── Data shown ──

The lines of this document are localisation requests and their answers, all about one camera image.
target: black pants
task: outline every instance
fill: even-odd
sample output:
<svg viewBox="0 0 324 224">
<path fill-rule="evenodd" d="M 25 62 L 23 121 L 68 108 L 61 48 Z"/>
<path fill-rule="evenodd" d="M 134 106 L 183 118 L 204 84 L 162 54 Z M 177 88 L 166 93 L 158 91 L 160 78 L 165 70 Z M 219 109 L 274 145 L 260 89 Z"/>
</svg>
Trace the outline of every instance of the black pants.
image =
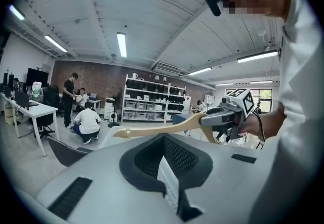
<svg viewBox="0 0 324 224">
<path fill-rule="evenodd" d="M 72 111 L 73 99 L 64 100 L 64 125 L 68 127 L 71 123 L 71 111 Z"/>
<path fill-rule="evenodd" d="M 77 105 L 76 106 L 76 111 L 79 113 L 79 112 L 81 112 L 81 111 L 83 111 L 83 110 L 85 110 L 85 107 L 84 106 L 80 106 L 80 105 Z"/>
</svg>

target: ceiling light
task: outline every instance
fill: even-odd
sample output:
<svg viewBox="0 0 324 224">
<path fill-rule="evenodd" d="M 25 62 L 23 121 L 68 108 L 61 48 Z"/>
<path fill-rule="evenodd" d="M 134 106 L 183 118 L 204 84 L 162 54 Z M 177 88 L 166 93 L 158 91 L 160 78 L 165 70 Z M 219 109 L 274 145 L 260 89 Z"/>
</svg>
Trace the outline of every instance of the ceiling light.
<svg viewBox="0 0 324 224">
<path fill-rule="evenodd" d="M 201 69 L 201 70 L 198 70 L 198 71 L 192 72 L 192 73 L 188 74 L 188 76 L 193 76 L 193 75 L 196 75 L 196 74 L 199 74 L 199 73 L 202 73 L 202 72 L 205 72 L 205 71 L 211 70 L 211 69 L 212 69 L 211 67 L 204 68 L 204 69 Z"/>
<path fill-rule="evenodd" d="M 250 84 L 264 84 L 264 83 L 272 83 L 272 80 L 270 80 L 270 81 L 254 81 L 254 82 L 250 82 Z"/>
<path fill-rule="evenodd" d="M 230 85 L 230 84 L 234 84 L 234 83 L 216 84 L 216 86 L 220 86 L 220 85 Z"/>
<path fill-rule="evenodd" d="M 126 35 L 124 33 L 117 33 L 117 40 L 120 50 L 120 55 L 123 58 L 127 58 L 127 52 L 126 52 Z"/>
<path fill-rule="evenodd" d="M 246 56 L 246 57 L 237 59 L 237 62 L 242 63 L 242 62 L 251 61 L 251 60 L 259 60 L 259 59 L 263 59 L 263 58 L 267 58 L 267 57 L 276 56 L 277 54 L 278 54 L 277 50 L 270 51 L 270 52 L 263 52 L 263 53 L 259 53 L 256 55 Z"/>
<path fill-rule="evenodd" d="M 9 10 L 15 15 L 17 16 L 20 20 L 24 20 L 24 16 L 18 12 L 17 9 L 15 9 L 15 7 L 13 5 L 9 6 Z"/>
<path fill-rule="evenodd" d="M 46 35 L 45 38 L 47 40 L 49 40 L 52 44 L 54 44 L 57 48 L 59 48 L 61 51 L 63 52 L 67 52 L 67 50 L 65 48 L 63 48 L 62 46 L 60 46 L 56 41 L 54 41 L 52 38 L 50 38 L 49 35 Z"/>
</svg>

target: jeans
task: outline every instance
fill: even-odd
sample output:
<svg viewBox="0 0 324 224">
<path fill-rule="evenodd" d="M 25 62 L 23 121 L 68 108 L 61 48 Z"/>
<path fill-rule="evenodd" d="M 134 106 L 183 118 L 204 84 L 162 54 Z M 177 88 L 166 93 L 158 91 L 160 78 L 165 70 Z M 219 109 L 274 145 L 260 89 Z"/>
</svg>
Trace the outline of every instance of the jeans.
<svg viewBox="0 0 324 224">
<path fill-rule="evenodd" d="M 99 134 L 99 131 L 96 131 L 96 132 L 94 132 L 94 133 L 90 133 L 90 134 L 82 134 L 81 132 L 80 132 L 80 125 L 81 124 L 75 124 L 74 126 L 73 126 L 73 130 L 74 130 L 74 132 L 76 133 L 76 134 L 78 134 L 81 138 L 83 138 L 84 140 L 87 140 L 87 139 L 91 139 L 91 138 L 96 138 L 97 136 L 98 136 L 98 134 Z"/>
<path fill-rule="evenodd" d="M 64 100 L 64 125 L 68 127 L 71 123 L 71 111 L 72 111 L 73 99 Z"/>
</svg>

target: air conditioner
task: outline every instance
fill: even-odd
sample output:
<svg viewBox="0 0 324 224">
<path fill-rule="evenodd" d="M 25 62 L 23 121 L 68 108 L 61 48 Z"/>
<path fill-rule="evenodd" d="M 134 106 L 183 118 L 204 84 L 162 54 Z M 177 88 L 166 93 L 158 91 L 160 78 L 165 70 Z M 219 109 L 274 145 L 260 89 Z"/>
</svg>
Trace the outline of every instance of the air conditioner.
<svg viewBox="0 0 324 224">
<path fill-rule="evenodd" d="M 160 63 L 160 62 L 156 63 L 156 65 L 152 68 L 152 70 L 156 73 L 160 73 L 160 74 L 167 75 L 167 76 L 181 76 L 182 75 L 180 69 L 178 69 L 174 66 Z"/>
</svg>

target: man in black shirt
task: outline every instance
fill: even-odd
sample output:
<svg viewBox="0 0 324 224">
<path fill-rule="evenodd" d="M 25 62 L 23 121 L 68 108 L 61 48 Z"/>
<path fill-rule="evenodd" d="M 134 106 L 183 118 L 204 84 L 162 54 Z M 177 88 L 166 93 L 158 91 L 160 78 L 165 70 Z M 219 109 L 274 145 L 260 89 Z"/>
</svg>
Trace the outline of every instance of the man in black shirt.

───

> _What to work on_: The preceding entries should be duplicated word for word; no picture belongs in the copy.

> _Response to the exercise_:
The lines of this document are localisation requests and their answers, all about one camera image.
target: black pants
task: outline every instance
fill: even-odd
sample output:
<svg viewBox="0 0 324 224">
<path fill-rule="evenodd" d="M 25 62 L 23 121 L 68 108 L 61 48 Z"/>
<path fill-rule="evenodd" d="M 134 106 L 183 118 L 204 84 L 162 54 Z M 177 88 L 166 93 L 158 91 L 160 78 L 165 70 Z M 219 109 L 274 145 L 260 89 Z"/>
</svg>
Trace the outline of every instance of the black pants.
image =
<svg viewBox="0 0 324 224">
<path fill-rule="evenodd" d="M 72 111 L 73 99 L 64 100 L 64 125 L 68 127 L 71 123 L 71 111 Z"/>
<path fill-rule="evenodd" d="M 77 105 L 76 106 L 76 111 L 79 113 L 79 112 L 81 112 L 81 111 L 83 111 L 83 110 L 85 110 L 85 107 L 84 106 L 80 106 L 80 105 Z"/>
</svg>

target: ceiling light
task: outline every instance
fill: even-odd
sample output:
<svg viewBox="0 0 324 224">
<path fill-rule="evenodd" d="M 25 62 L 23 121 L 68 108 L 61 48 Z"/>
<path fill-rule="evenodd" d="M 134 106 L 183 118 L 204 84 L 162 54 Z M 177 88 L 166 93 L 158 91 L 160 78 L 165 70 Z M 219 109 L 274 145 L 260 89 Z"/>
</svg>
Trace the outline of every instance of the ceiling light.
<svg viewBox="0 0 324 224">
<path fill-rule="evenodd" d="M 201 69 L 201 70 L 198 70 L 198 71 L 192 72 L 192 73 L 188 74 L 188 76 L 193 76 L 193 75 L 196 75 L 196 74 L 199 74 L 199 73 L 202 73 L 202 72 L 205 72 L 205 71 L 211 70 L 211 69 L 212 69 L 211 67 L 204 68 L 204 69 Z"/>
<path fill-rule="evenodd" d="M 250 84 L 264 84 L 264 83 L 272 83 L 272 80 L 270 80 L 270 81 L 254 81 L 254 82 L 250 82 Z"/>
<path fill-rule="evenodd" d="M 230 85 L 230 84 L 234 84 L 234 83 L 216 84 L 216 86 L 220 86 L 220 85 Z"/>
<path fill-rule="evenodd" d="M 126 35 L 124 33 L 117 33 L 117 40 L 120 50 L 120 55 L 123 58 L 127 58 L 127 52 L 126 52 Z"/>
<path fill-rule="evenodd" d="M 246 56 L 246 57 L 237 59 L 237 62 L 242 63 L 242 62 L 251 61 L 251 60 L 259 60 L 259 59 L 263 59 L 263 58 L 267 58 L 267 57 L 276 56 L 277 54 L 278 54 L 277 50 L 270 51 L 270 52 L 263 52 L 263 53 L 259 53 L 256 55 Z"/>
<path fill-rule="evenodd" d="M 9 10 L 15 15 L 17 16 L 20 20 L 24 20 L 24 16 L 18 12 L 17 9 L 15 9 L 15 7 L 13 5 L 9 6 Z"/>
<path fill-rule="evenodd" d="M 46 35 L 45 38 L 47 40 L 49 40 L 52 44 L 54 44 L 57 48 L 59 48 L 61 51 L 63 52 L 67 52 L 67 50 L 65 48 L 63 48 L 62 46 L 60 46 L 56 41 L 54 41 L 52 38 L 50 38 L 49 35 Z"/>
</svg>

target: jeans
task: outline every instance
fill: even-odd
sample output:
<svg viewBox="0 0 324 224">
<path fill-rule="evenodd" d="M 25 62 L 23 121 L 68 108 L 61 48 Z"/>
<path fill-rule="evenodd" d="M 134 106 L 183 118 L 204 84 L 162 54 Z M 177 88 L 166 93 L 158 91 L 160 78 L 165 70 Z M 219 109 L 274 145 L 260 89 Z"/>
</svg>
Trace the outline of every instance of the jeans.
<svg viewBox="0 0 324 224">
<path fill-rule="evenodd" d="M 99 134 L 99 131 L 96 131 L 96 132 L 94 132 L 94 133 L 90 133 L 90 134 L 82 134 L 81 132 L 80 132 L 80 125 L 81 124 L 75 124 L 74 126 L 73 126 L 73 130 L 74 130 L 74 132 L 76 133 L 76 134 L 78 134 L 81 138 L 83 138 L 84 140 L 87 140 L 87 139 L 91 139 L 91 138 L 96 138 L 97 136 L 98 136 L 98 134 Z"/>
<path fill-rule="evenodd" d="M 64 100 L 64 125 L 68 127 L 71 123 L 71 111 L 72 111 L 73 99 Z"/>
</svg>

target: air conditioner
task: outline every instance
fill: even-odd
sample output:
<svg viewBox="0 0 324 224">
<path fill-rule="evenodd" d="M 25 62 L 23 121 L 68 108 L 61 48 Z"/>
<path fill-rule="evenodd" d="M 134 106 L 183 118 L 204 84 L 162 54 Z M 177 88 L 166 93 L 158 91 L 160 78 L 165 70 Z M 219 109 L 274 145 L 260 89 Z"/>
</svg>
Trace the outline of every instance of the air conditioner.
<svg viewBox="0 0 324 224">
<path fill-rule="evenodd" d="M 160 63 L 160 62 L 156 63 L 156 65 L 152 68 L 152 70 L 156 73 L 160 73 L 160 74 L 167 75 L 167 76 L 181 76 L 182 75 L 180 69 L 178 69 L 174 66 Z"/>
</svg>

target: man in black shirt
task: outline every instance
fill: even-odd
sample output:
<svg viewBox="0 0 324 224">
<path fill-rule="evenodd" d="M 25 62 L 23 121 L 68 108 L 61 48 Z"/>
<path fill-rule="evenodd" d="M 134 106 L 183 118 L 204 84 L 162 54 Z M 177 88 L 166 93 L 158 91 L 160 78 L 165 70 Z M 219 109 L 274 145 L 260 89 Z"/>
</svg>
Trace the outline of every instance of the man in black shirt.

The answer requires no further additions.